TASK TO COMPLETE => Look through the data below and work out how many lines contain the string "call". Give the number alone.

Content starts

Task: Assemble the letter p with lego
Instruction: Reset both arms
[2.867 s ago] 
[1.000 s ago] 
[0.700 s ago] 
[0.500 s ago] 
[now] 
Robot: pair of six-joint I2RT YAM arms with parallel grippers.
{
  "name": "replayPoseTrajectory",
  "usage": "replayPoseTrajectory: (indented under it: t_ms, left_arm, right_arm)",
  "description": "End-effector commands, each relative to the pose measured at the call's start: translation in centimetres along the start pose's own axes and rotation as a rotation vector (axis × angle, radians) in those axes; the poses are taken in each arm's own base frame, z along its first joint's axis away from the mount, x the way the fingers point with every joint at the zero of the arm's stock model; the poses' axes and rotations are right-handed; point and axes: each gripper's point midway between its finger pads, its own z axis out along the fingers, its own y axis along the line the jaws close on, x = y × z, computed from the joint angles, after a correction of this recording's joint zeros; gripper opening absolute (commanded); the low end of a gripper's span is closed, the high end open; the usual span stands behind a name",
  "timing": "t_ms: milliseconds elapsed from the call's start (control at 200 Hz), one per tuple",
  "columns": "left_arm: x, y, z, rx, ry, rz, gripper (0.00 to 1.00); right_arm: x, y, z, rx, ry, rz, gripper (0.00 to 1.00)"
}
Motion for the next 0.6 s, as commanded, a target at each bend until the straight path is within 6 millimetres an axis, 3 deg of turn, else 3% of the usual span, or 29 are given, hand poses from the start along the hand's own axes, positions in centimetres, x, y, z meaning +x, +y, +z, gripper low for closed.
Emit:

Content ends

WRITTEN RESPONSE => 2